TASK DESCRIPTION
Return every line of the listing that includes the string "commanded".

DATA
########################################
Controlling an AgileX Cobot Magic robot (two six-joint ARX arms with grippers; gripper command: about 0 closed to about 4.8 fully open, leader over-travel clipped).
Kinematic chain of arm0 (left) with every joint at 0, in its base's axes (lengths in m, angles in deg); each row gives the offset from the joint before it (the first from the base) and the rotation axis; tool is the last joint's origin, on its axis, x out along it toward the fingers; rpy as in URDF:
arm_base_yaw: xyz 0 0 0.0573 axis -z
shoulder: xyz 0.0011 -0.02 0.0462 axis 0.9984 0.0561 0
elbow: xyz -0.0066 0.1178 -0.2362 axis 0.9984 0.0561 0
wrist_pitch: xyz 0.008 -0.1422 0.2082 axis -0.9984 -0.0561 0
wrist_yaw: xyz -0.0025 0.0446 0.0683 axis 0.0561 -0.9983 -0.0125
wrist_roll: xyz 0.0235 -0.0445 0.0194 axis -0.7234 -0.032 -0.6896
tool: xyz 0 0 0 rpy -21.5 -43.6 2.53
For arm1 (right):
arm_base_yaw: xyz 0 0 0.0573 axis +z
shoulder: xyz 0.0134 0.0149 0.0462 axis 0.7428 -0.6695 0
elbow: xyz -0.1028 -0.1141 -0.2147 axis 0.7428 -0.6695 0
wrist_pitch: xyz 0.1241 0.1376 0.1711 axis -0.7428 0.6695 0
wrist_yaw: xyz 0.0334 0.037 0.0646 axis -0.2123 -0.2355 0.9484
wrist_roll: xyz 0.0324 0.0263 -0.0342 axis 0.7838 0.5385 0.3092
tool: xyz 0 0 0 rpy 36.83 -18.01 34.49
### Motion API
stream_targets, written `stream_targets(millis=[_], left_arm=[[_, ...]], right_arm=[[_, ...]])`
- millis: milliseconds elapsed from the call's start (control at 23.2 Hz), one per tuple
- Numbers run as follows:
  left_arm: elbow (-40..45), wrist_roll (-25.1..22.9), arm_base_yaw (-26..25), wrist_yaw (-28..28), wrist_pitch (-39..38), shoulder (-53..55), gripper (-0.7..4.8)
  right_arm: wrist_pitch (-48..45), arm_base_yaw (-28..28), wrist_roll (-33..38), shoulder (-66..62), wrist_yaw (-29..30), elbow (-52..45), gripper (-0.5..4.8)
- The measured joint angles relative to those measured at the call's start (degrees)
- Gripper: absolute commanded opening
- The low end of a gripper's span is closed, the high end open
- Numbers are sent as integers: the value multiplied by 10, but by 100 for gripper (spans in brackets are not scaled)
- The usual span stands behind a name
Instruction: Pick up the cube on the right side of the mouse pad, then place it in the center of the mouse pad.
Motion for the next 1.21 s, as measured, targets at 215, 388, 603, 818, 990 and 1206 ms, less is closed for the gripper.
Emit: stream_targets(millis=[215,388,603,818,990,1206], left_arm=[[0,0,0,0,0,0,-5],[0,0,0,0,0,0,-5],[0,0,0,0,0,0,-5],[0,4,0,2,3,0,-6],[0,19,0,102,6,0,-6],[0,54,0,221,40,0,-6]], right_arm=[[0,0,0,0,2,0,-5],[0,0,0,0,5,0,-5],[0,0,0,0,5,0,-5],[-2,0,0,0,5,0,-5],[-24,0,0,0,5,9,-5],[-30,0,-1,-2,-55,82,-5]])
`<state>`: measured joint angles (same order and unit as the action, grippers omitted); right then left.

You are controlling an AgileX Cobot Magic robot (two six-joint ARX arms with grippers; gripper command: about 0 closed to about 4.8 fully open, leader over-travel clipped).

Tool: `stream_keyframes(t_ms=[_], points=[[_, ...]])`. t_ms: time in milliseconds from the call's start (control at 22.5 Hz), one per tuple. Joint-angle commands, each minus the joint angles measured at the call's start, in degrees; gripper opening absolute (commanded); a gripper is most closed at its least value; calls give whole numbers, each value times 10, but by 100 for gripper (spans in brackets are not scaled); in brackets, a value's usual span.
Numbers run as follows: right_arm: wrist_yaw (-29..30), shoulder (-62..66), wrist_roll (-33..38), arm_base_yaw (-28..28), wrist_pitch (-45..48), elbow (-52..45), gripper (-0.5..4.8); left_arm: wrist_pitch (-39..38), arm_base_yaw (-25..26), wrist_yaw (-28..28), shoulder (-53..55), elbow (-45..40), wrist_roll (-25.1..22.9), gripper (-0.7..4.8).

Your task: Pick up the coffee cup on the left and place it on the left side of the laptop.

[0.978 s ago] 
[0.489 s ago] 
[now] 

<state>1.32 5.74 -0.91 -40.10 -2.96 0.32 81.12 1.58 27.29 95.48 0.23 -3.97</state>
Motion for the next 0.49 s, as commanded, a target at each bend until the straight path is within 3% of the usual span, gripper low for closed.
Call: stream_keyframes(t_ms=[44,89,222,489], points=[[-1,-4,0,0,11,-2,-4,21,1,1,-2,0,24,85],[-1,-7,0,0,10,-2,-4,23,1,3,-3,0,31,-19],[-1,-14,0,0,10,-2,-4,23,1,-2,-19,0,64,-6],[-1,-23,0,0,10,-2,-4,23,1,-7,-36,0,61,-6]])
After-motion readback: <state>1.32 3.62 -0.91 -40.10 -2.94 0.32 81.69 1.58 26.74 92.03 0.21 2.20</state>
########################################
ANSWER AREA
- Gripper: absolute commanded opening
Tool: `stream_keyframes(t_ms=[_], points=[[_, ...]])`. t_ms: time in milliseconds from the call's start (control at 22.5 Hz), one per tuple. Joint-angle commands, each minus the joint angles measured at the call's start, in degrees; gripper opening absolute (commanded); a gripper is most closed at its least value; calls give whole numbers, each value times 10, but by 100 for gripper (spans in brackets are not scaled); in brackets, a value's usual span.
Motion for the next 0.49 s, as commanded, a target at each bend until the straight path is within 3% of the usual span, gripper low for closed.

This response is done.